In der Sparte Kommentar wurde Mosab Abu Toha vom New Yorker Herr Abu Toha mit seinem Essay, so die Begründung, „über das physische und emotionale Gemetzel im Gazastreifen“ ausgewählt. Beim „Editorial Writing“ sind es drei Autorinnen und ein Autor mit ihrer Serie über gefährliche Bahnübergänge. Im Finale war da auch die New York Times, die das wohl am meisten gefürchtete Szenario schilderten, einen Atomkrieg. Bei „Feature Photography“ ist der Sieger Moises Saman vom New Yorker, der den Horror im Gefängnis Sednaya in Syrien schwarzweiß ausleuchtete.
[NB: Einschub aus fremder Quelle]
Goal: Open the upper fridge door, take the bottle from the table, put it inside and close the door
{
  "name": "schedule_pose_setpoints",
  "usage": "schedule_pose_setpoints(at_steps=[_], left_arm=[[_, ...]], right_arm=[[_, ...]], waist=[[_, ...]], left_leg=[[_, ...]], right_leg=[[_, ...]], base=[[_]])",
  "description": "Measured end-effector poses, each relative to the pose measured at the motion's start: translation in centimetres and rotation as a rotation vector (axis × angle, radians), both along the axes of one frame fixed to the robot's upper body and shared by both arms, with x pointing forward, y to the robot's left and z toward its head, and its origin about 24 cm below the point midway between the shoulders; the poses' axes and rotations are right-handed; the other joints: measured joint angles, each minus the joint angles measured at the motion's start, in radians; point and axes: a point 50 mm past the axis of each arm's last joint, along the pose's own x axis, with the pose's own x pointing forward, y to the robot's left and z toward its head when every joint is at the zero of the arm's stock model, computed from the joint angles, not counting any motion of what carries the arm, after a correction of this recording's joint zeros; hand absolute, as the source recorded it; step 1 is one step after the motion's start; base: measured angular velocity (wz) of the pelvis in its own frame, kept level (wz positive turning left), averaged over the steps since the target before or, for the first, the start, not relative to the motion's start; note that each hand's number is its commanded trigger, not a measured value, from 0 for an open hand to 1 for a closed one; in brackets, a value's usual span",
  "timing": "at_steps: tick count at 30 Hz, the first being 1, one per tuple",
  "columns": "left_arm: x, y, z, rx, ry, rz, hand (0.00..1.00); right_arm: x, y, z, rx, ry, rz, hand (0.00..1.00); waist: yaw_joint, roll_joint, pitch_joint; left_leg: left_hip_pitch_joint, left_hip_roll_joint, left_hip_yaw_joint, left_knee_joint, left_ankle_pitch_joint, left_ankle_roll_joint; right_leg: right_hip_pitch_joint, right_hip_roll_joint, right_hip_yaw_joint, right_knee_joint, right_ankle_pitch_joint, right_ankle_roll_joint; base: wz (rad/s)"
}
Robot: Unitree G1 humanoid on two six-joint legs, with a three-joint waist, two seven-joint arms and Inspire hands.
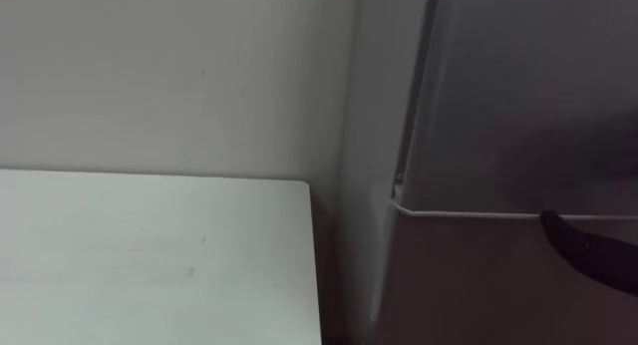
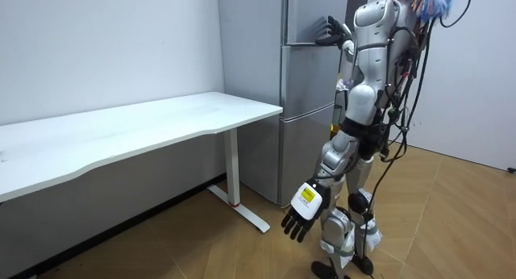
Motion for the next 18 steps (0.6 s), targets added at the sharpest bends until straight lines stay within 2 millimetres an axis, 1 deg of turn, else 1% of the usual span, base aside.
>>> schedule_pose_setpoints(at_steps=[8, 14, 18], left_arm=[[-0.4, 0.1, 0.1, 0.003, 0.013, -0.011, 0.00], [-0.2, 0.0, 0.1, -0.011, 0.019, -0.013, 0.00], [0.0, 0.1, 0.1, -0.011, 0.013, -0.016, 0.00]], right_arm=[[0.1, -0.6, -1.0, 0.004, 0.063, -0.003, 0.00], [0.2, -1.3, -2.0, -0.001, 0.117, -0.004, 0.00], [0.3, -1.5, -2.3, 0.000, 0.146, -0.008, 0.00]], waist=[[-0.001, 0.000, -0.0007], [-0.013, -0.001, -0.0014], [-0.017, -0.001, -0.0023]], left_leg=[[0.001, -0.001, -0.001, 0.001, 0.001, 0.001], [-0.001, -0.001, -0.003, 0.001, 0.001, 0.002], [-0.004, -0.002, -0.004, 0.003, 0.001, 0.002]], right_leg=[[0.006, 0.000, -0.001, -0.007, 0.002, 0.001], [0.008, 0.000, -0.002, -0.015, 0.006, 0.003], [0.006, 0.000, -0.001, -0.014, 0.007, 0.004]], base=[[0.01], [0.01], [0.00]])
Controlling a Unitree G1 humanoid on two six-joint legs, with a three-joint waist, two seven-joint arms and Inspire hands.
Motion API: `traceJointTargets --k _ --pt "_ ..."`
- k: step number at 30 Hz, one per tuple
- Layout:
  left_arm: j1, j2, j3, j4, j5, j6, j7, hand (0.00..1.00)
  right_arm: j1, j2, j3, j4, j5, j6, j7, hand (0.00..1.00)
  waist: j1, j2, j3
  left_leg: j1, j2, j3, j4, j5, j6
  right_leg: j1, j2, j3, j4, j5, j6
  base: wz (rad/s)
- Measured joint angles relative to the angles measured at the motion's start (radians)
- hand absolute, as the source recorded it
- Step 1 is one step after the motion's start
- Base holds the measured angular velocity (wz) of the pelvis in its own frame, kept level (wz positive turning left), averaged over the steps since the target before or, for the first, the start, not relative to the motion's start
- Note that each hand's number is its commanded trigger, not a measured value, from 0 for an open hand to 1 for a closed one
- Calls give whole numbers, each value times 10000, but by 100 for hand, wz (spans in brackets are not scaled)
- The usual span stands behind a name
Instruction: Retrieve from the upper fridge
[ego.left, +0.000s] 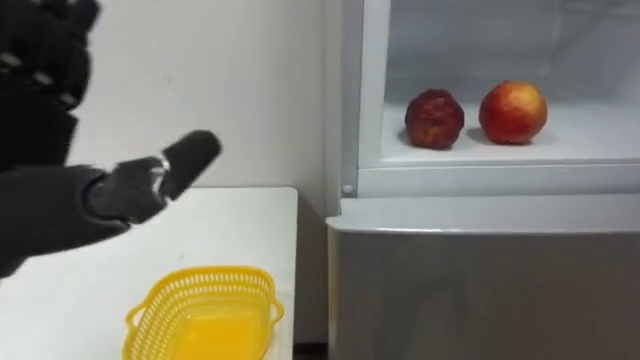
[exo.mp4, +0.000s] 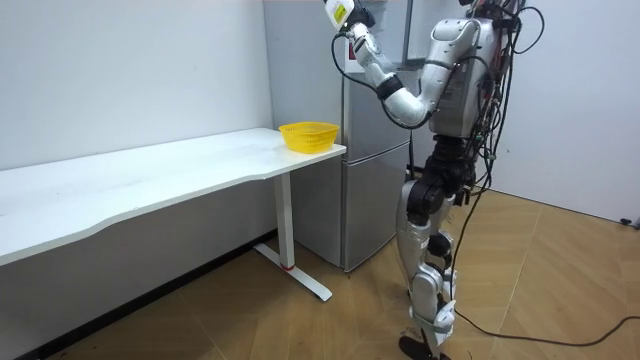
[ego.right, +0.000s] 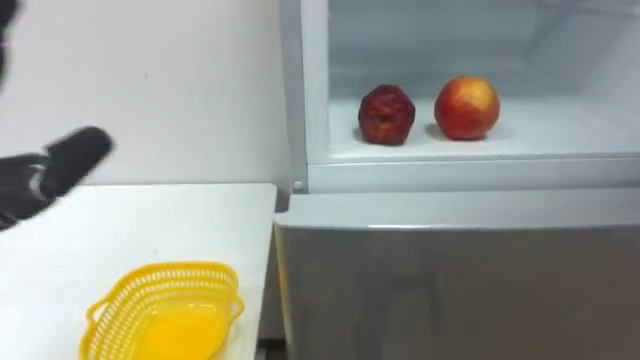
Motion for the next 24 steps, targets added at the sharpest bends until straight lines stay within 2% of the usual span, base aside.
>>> traceJointTargets --k 4,7,8,9,10,11,13,14,17,22,24 --pt "567 0 697 262 374 -215 1364 0 189 -16 -163 -59 60 27 7 0 202 100 19 -3 -33 -122 -5 -2 0 -36 -34 -34 124 -73 24 9" --pt "1185 -9 1035 834 909 -272 2399 0 236 -7 -315 -75 92 224 5 0 176 169 13 -73 -67 -286 -31 -7 4 -90 -110 -243 231 -92 50 18" --pt "1612 -26 1005 1207 1073 -388 2672 0 232 -6 -270 -91 151 280 11 0 195 147 6 -69 -76 -329 -76 -10 6 -113 -125 -284 302 -112 47 9" --pt "2168 -112 1004 1639 1239 -398 2874 0 235 -6 -261 -99 154 368 19 0 229 193 -22 -31 -77 -333 -89 -10 6 -103 -124 -284 332 -112 43 4" --pt "2451 -175 1001 1866 1300 -377 2965 0 240 -5 -261 -102 152 413 20 0 224 200 -20 -11 -76 -334 -91 -11 6 -87 -122 -286 340 -115 40 0" --pt "2915 -377 984 2255 1403 -278 3213 0 201 1 -256 -129 139 429 20 0 206 207 -22 4 -75 -358 -89 -11 5 -83 -119 -293 371 -121 29 0" --pt "3426 -574 932 2776 1545 -189 3681 0 162 -2 -238 -134 112 445 25 0 186 169 -2 -6 -73 -445 -77 -12 2 -92 -123 -339 407 -136 7 6" --pt "3680 -657 912 3328 1739 -206 3894 0 147 -30 -239 -134 137 452 31 0 187 118 22 -17 -74 -543 -86 -15 -3 -68 -141 -415 400 -141 -1 13" --pt "4034 -791 559 4781 2067 -190 4459 0 129 -129 -248 -157 228 582 156 0 172 83 18 -52 -69 -665 -94 -18 -8 42 -157 -530 274 -137 0 16" --pt "4062 -861 -188 7764 1852 -189 4913 0 53 -180 -197 -315 255 629 365 0 220 80 20 -8 -69 -738 -88 -17 -6 77 -158 -571 273 -156 2 4" --pt "4050 -883 -767 9765 1845 -226 4848 0 116 -164 -188 -444 256 630 398 0 189 77 23 68 -69 -763 -177 -16 -5 109 -149 -564 270 -193 10 -2"
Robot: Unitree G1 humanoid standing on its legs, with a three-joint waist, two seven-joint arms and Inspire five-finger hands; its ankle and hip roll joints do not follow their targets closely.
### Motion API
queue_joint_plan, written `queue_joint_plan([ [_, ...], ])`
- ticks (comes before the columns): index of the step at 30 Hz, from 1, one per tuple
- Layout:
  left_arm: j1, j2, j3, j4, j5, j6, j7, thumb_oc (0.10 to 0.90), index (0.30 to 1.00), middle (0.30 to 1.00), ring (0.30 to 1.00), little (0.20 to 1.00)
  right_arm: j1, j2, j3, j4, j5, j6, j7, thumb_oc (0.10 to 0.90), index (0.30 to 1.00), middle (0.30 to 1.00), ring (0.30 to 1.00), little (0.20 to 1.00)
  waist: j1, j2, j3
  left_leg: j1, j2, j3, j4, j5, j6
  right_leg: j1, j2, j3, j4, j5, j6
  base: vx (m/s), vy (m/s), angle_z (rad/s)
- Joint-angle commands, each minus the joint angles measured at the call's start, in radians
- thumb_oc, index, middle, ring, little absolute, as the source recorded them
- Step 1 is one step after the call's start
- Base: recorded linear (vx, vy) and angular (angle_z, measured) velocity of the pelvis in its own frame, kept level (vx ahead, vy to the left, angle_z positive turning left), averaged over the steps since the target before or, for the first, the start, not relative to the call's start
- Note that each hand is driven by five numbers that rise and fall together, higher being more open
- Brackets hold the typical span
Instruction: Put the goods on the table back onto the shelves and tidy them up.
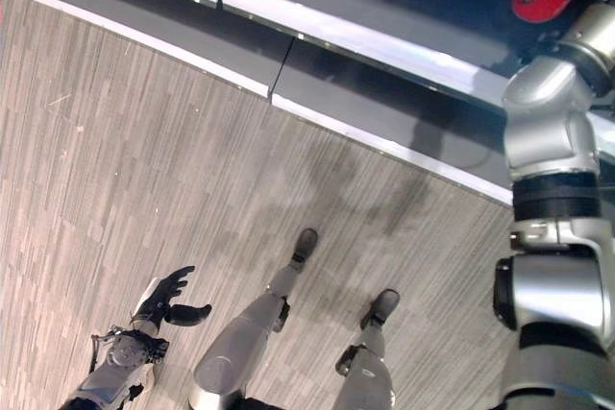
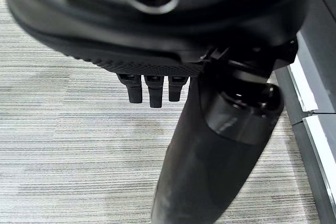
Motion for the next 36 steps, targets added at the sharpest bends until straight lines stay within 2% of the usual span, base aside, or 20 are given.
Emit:
queue_joint_plan([
  [1, 0.055, 0.076, -0.054, 0.010, -0.007, -0.014, 0.051, 0.800, 0.900, 0.900, 0.900, 0.900, -0.095, -0.142, 0.087, -0.065, -0.003, -0.045, -0.070, 0.400, 0.300, 0.300, 0.300, 0.300, 0.013, -0.015, -0.092, -0.033, 0.043, -0.044, 0.069, -0.104, -0.068, -0.004, -0.089, 0.002, 0.073, -0.024, 0.055, 0.00, 0.000, 0.00],
  [15, 0.056, 0.077, -0.063, 0.005, -0.013, -0.013, 0.059, 0.800, 0.900, 0.900, 0.900, 0.900, -0.093, -0.108, 0.100, -0.026, 0.045, -0.060, -0.063, 0.400, 0.300, 0.300, 0.300, 0.300, 0.013, -0.023, -0.094, -0.031, 0.041, -0.051, 0.077, -0.109, -0.068, 0.006, -0.085, 0.001, 0.070, -0.029, 0.053, 0.00, 0.000, 0.00],
  [16, 0.053, 0.077, -0.064, 0.006, -0.012, -0.014, 0.060, 0.800, 0.900, 0.900, 0.900, 0.900, -0.090, -0.103, 0.101, -0.018, 0.048, -0.057, -0.062, 0.739, 0.808, 0.808, 0.808, 0.808, 0.013, -0.023, -0.093, -0.030, 0.040, -0.052, 0.076, -0.109, -0.069, 0.007, -0.085, 0.001, 0.069, -0.027, 0.054, 0.00, 0.000, 0.00],
  [17, 0.051, 0.076, -0.065, 0.006, -0.013, -0.014, 0.061, 0.800, 0.900, 0.900, 0.900, 0.900, -0.089, -0.101, 0.102, -0.014, 0.050, -0.056, -0.061, 0.800, 0.900, 0.900, 0.900, 0.900, 0.013, -0.023, -0.094, -0.034, 0.039, -0.053, 0.076, -0.103, -0.068, 0.005, -0.086, 0.000, 0.067, -0.020, 0.055, 0.00, 0.000, 0.00],
  [23, 0.048, 0.067, -0.065, 0.014, -0.011, -0.006, 0.060, 0.800, 0.900, 0.900, 0.900, 0.900, -0.059, -0.088, 0.080, -0.071, 0.052, -0.068, -0.062, 0.800, 0.900, 0.900, 0.900, 0.900, 0.005, -0.031, -0.098, -0.024, 0.043, -0.047, 0.069, -0.102, -0.067, 0.008, -0.087, -0.003, 0.064, -0.012, 0.058, 0.00, 0.000, 0.00],
  [28, 0.046, 0.058, -0.052, 0.026, -0.004, 0.011, 0.054, 0.800, 0.900, 0.900, 0.900, 0.900, 0.049, -0.051, -0.011, -0.236, -0.001, -0.067, -0.078, 0.800, 0.900, 0.900, 0.900, 0.900, -0.012, -0.045, -0.116, 0.003, 0.050, -0.048, 0.045, -0.094, -0.069, 0.027, -0.082, -0.014, 0.056, -0.008, 0.058, 0.00, -0.002, 0.01],
  [30, 0.050, 0.057, -0.043, 0.033, 0.006, 0.019, 0.050, 0.800, 0.900, 0.900, 0.900, 0.900, 0.113, -0.008, -0.062, -0.318, -0.029, -0.073, -0.079, 0.800, 0.900, 0.900, 0.900, 0.900, -0.024, -0.061, -0.128, 0.022, 0.059, -0.041, 0.043, -0.099, -0.069, 0.040, -0.076, -0.010, 0.050, -0.005, 0.056, 0.00, -0.019, 0.06],
  [32, 0.050, 0.049, -0.029, 0.066, 0.020, 0.037, 0.047, 0.800, 0.900, 0.900, 0.900, 0.900, 0.207, 0.073, -0.110, -0.442, -0.046, -0.102, -0.053, 0.800, 0.900, 0.900, 0.900, 0.900, -0.046, -0.094, -0.148, 0.057, 0.073, -0.022, 0.043, -0.110, -0.069, 0.062, -0.064, -0.002, 0.043, -0.001, 0.053, -0.01, -0.043, -0.06],
  [34, 0.055, 0.049, -0.019, 0.075, 0.024, 0.044, 0.045, 0.800, 0.900, 0.900, 0.900, 0.900, 0.295, 0.128, -0.135, -0.515, -0.014, -0.141, -0.006, 0.800, 0.900, 0.900, 0.900, 0.900, -0.062, -0.112, -0.158, 0.079, 0.081, -0.014, 0.035, -0.110, -0.071, 0.076, -0.058, 0.003, 0.037, 0.000, 0.050, 0.01, -0.030, -0.24],
  [36, 0.064, 0.046, 0.030, 0.111, 0.031, 0.069, 0.019, 0.800, 0.900, 0.900, 0.900, 0.900, 0.528, 0.291, -0.135, -0.648, 0.279, -0.307, 0.241, 0.800, 0.900, 0.900, 0.900, 0.900, -0.110, -0.153, -0.182, 0.135, 0.105, 0.016, 0.020, -0.118, -0.073, 0.108, -0.046, 0.018, 0.032, 0.000, 0.044, 0.04, -0.027, -0.16],
])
Mit einem weiteren Pulitzer bedachte das Gremium auch die Audio-Abteilung des Magazins, mit ihrem Podcast „In the Dark“ befassten sich die Geehrten mit der Ermordung unbewaffneter Zivilisten in Irak, obwohl das US-Militär bei den Ermittlungen offenbar wenig hilfreich war. Politisch wird es in Zeiten verbotener Bücher natürlich auch bei Literaten und Historikern. So sind in History nun Kathleen DuVal und Edda L. Fields-Black für ihre Bücher über indigene Völker und über einen Sklavenaufstand Pulitzer-Preisträger. Ebenso wie Benjamin Nathans, der an die Bewegung sowjetischer Dissidenten erinnerte und beim Bestseller „James“ von Percival Everett, für das Pulitzer-Komitee „eine gelungene Neuinterpretation von Huckleberry Finn, die Jim eine Rolle gibt, um die Absurdität der Rassenvorherrschaft zu verdeutlichen“.

Beifall von Donald Trump und weiteren Vertretern seiner Maga-Bewegung ist da eher nicht zu erwarten. Aber das ist auch defintiv kein Ziel dieser Preise, bei denen sich der amerikanische Journalismus und die amerikanische Litertur in unerfreulichen, ja gefährlichen Momenten zurecht selbst feiern.